__WHAT THIS TASK INVOLVES__
List each line of the data in which the string "aluminium" appears.

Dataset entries
────────────────

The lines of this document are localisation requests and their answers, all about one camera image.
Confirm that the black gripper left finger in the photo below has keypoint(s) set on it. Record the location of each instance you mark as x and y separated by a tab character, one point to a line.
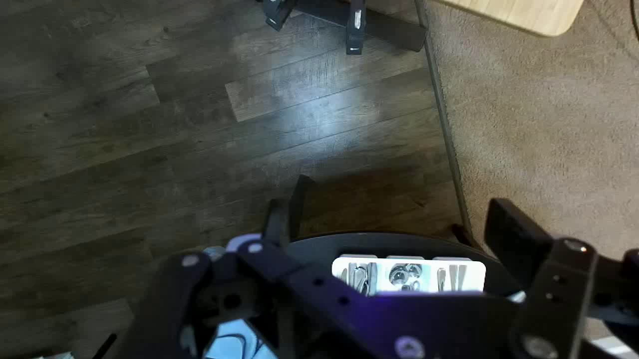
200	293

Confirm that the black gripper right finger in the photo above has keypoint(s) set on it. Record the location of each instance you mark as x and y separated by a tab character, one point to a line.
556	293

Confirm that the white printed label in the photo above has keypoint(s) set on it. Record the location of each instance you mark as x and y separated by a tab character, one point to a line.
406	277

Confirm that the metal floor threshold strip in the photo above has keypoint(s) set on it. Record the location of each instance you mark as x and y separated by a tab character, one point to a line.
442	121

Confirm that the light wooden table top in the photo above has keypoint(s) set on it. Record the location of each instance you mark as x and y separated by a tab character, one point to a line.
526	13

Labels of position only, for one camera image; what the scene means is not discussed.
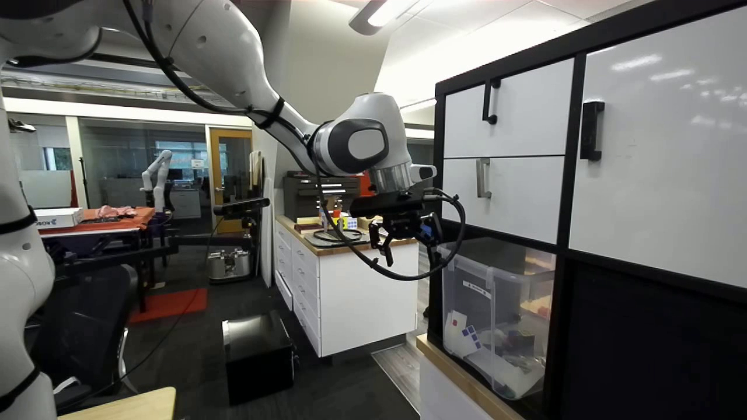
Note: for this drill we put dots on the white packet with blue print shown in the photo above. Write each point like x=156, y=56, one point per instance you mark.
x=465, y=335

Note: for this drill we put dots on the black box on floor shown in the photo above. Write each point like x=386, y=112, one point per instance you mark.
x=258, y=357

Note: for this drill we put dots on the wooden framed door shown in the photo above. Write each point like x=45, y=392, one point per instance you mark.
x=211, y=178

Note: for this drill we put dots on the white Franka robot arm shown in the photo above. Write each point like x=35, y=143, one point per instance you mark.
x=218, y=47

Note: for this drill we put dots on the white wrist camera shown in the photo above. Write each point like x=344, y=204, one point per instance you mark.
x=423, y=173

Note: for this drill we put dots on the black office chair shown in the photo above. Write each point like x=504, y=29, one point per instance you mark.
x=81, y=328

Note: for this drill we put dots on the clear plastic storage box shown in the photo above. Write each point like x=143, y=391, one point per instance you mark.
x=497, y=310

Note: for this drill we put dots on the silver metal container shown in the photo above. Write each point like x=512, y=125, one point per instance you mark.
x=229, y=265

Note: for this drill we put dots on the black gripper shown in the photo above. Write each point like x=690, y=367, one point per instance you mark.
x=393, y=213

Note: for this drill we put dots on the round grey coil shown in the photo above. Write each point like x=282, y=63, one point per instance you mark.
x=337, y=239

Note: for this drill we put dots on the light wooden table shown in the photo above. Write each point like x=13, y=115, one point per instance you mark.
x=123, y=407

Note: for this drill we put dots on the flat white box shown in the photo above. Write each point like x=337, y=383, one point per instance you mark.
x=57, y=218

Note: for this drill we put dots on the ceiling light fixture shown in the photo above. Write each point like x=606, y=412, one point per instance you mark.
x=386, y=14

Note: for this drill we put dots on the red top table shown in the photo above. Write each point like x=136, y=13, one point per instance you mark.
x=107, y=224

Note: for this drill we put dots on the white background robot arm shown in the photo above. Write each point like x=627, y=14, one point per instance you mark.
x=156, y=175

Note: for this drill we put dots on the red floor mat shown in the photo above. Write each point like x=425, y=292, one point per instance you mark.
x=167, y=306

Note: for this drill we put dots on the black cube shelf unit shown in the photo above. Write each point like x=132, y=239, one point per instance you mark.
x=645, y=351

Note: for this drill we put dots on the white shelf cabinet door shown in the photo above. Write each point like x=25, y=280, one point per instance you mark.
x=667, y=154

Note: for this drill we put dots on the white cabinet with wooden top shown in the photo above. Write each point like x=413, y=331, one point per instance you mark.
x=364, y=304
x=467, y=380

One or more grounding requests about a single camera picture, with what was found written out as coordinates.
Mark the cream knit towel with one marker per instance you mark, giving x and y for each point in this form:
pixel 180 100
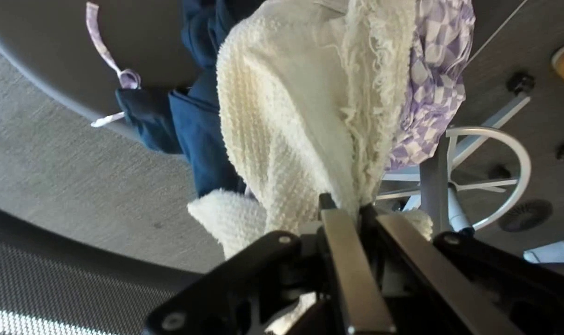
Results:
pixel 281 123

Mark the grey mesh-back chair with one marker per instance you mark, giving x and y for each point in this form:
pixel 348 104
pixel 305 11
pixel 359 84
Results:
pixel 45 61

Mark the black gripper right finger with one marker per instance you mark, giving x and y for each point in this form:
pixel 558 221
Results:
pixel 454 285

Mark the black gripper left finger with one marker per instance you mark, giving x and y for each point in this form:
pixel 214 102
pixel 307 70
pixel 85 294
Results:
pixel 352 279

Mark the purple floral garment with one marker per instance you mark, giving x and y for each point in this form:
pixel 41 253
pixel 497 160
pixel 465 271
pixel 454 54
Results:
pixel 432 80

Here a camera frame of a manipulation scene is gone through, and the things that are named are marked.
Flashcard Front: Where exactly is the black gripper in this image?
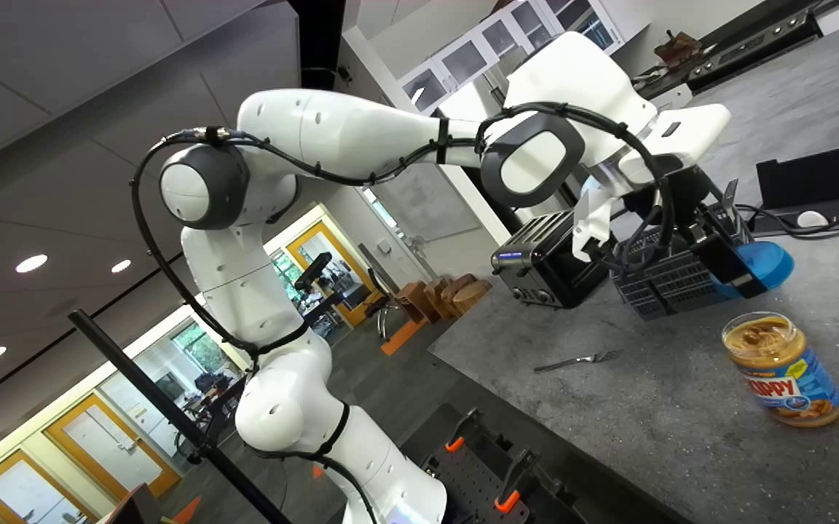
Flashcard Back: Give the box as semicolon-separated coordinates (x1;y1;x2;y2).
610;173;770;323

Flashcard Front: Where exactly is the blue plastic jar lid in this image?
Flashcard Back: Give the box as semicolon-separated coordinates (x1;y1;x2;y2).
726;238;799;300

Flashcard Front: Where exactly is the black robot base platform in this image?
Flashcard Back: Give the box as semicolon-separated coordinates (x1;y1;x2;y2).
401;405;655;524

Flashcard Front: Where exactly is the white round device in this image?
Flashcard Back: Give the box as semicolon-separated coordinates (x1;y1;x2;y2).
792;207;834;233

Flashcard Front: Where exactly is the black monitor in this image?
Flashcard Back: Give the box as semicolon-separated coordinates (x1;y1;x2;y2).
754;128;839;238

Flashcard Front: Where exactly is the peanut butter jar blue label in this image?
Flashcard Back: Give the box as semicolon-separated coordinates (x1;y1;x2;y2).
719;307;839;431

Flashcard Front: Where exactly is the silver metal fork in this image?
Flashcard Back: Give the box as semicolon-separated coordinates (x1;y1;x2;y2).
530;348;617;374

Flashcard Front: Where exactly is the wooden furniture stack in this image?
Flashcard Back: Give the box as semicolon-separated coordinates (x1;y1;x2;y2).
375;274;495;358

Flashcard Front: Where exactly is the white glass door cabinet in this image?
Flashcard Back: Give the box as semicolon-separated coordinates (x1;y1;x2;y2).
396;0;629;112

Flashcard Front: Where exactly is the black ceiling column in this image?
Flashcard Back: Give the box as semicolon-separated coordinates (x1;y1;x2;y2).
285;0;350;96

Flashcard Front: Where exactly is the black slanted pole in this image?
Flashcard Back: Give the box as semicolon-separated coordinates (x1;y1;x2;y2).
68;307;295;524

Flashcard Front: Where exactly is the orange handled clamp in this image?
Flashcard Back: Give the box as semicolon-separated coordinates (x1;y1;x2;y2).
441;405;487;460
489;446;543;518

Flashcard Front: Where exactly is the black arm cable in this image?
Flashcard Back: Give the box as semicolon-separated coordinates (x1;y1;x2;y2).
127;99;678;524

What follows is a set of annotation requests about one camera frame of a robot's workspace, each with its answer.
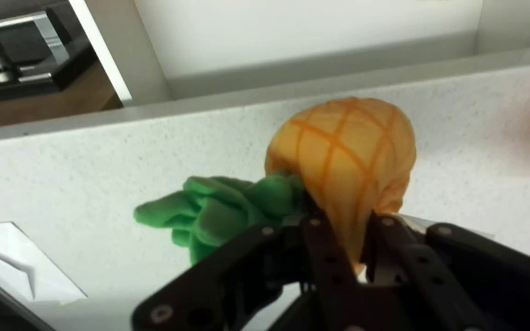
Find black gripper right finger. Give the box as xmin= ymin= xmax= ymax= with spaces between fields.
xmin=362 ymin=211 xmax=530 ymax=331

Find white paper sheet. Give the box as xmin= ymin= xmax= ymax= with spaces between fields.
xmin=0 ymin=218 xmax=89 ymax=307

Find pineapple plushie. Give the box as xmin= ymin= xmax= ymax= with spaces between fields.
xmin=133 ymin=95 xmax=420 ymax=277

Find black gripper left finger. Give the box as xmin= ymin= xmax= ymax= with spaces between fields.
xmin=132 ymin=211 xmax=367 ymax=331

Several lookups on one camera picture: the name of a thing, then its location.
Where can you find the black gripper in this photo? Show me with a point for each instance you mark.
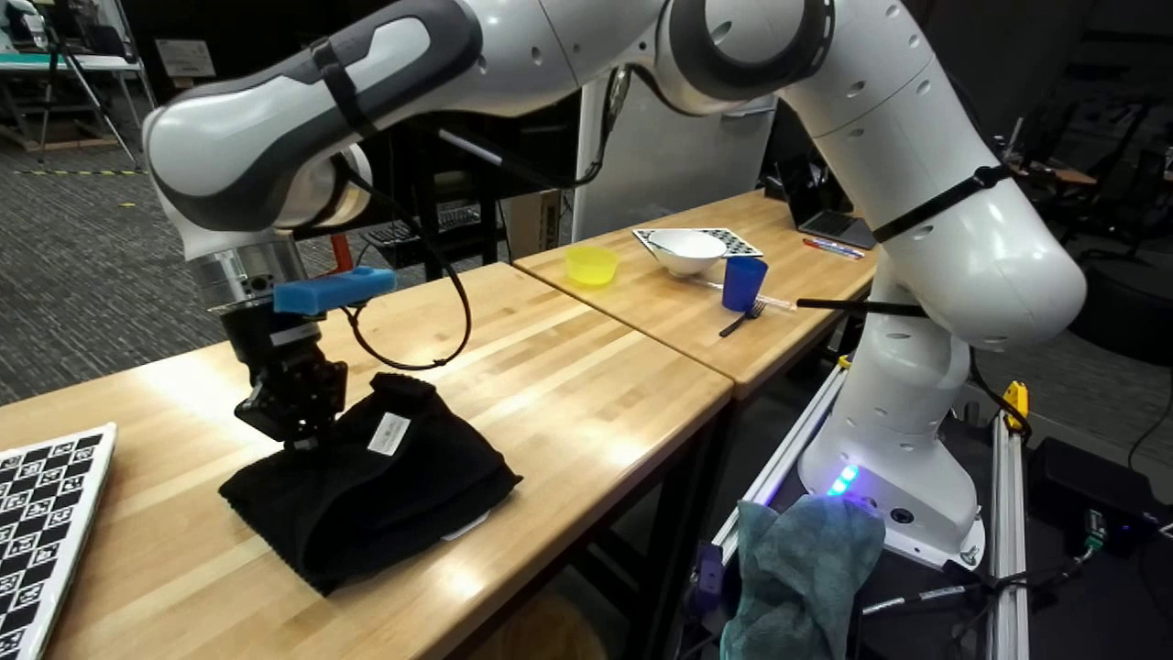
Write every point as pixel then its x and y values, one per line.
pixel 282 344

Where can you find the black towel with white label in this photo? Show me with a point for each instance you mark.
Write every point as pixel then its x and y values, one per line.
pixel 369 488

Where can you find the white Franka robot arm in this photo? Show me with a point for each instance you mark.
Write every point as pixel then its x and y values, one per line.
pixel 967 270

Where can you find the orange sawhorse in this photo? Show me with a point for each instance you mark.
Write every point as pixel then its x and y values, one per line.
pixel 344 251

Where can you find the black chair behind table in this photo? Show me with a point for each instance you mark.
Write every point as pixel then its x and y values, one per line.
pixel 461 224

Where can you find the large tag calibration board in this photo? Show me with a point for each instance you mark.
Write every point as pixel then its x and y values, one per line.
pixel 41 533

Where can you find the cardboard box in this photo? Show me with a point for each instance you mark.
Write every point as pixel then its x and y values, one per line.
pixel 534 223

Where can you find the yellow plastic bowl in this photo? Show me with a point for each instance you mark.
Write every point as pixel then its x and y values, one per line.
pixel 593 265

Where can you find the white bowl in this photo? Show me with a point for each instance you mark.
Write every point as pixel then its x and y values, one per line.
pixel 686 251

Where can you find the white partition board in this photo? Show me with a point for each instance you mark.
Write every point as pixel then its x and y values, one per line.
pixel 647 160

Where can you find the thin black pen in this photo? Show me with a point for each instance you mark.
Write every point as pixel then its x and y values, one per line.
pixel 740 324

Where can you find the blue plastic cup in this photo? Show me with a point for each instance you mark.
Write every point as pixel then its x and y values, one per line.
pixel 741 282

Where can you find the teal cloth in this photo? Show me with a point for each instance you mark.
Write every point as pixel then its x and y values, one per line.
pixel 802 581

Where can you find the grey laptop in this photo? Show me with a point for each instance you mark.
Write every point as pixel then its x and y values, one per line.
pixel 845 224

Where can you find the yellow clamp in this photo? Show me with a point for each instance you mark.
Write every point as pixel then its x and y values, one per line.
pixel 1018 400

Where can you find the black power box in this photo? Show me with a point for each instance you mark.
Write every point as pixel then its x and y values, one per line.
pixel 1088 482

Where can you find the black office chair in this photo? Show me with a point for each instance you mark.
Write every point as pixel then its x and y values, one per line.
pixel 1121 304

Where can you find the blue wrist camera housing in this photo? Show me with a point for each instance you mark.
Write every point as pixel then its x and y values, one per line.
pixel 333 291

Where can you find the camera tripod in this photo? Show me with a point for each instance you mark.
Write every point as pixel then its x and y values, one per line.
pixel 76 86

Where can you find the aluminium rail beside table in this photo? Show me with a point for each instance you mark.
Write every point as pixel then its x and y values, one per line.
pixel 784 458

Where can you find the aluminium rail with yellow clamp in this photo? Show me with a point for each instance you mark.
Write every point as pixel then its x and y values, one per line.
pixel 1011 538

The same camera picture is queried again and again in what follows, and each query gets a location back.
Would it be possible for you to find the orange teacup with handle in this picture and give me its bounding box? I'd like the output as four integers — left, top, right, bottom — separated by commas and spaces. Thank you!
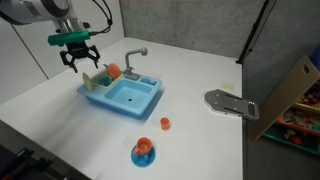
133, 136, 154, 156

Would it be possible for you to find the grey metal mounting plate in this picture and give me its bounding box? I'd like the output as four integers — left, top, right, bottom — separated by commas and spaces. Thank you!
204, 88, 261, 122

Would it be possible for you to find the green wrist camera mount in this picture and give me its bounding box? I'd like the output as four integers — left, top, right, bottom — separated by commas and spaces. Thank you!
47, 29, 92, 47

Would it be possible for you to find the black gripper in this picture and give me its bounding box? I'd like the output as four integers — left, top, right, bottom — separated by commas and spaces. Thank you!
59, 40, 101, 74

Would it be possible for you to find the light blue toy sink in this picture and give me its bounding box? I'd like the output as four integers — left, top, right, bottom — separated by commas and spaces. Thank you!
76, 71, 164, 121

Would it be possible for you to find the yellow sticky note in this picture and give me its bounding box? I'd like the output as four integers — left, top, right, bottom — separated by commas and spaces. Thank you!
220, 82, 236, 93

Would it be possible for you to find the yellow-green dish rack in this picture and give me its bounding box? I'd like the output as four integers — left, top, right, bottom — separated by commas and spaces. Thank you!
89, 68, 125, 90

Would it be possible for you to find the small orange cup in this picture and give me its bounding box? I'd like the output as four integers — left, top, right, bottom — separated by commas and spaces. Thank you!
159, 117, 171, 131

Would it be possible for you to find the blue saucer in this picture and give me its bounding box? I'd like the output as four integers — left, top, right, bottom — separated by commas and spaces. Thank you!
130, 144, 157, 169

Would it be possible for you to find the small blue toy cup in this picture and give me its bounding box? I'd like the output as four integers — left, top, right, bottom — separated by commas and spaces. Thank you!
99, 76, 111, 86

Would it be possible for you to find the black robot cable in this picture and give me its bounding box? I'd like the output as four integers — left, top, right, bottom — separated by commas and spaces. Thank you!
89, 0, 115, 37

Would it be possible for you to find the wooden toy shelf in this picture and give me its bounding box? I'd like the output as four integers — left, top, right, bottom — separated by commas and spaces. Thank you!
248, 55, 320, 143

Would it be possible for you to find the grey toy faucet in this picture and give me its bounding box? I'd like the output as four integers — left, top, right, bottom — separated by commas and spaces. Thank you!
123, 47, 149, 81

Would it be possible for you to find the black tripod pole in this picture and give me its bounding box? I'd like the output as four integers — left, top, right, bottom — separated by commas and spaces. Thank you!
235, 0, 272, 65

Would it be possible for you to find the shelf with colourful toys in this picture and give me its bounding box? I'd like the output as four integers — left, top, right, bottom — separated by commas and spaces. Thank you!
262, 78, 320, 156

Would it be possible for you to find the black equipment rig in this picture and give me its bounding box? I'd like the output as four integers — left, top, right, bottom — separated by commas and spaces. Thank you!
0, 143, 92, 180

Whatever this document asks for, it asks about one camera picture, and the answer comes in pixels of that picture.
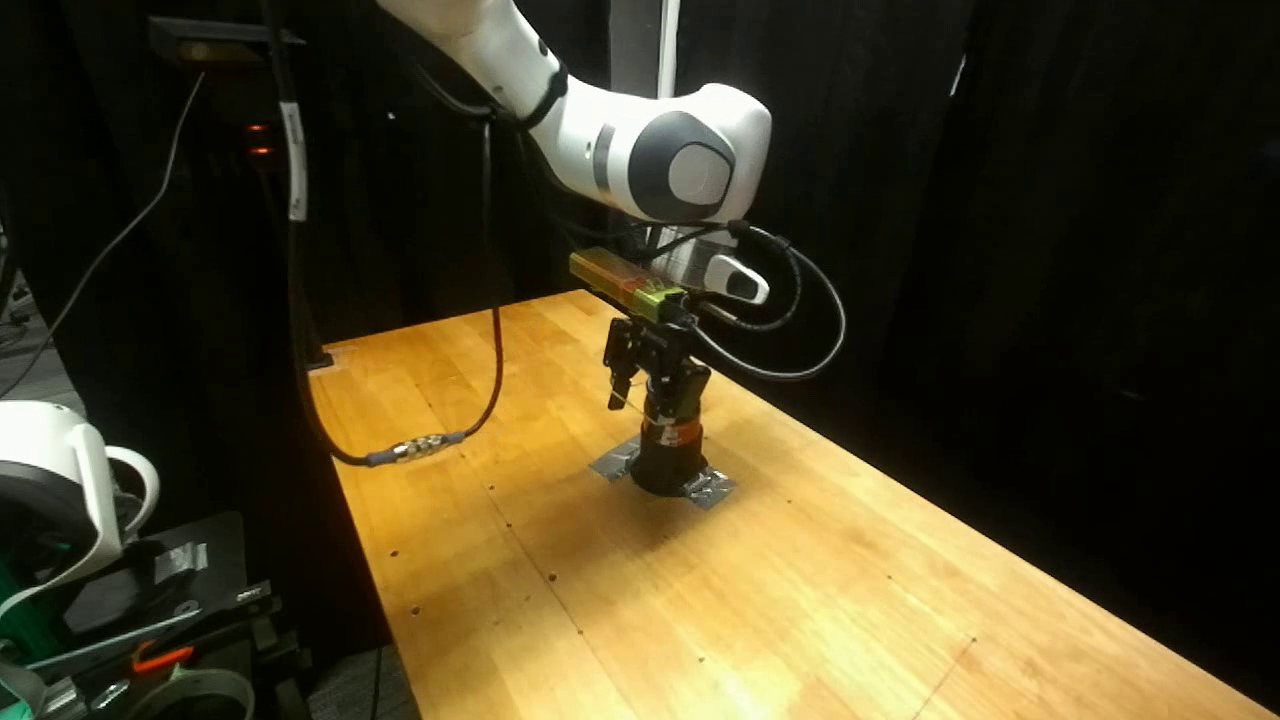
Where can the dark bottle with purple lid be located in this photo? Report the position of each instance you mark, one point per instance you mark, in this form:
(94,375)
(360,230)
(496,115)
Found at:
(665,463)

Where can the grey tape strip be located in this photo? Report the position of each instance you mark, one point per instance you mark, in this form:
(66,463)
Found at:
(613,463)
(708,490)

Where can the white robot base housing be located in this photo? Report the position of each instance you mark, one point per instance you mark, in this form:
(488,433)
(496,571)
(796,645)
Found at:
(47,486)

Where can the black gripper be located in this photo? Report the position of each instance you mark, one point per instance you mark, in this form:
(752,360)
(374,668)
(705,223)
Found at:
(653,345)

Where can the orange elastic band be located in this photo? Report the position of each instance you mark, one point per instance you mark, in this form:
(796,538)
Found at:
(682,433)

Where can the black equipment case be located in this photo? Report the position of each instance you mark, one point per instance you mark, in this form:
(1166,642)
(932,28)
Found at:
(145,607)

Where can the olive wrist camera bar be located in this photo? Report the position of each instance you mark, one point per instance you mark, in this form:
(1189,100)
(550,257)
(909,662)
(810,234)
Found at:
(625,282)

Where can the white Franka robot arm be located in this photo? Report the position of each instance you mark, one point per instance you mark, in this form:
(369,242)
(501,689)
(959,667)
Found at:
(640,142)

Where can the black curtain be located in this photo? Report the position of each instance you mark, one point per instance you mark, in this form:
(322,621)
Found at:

────────────────

__EXPECTED ANSWER__
Where can you find the aluminium rail beside table in this photo? Show me with a point for each instance you mark.
Where can you find the aluminium rail with yellow clamp in this photo? Show me with a point for each instance you mark.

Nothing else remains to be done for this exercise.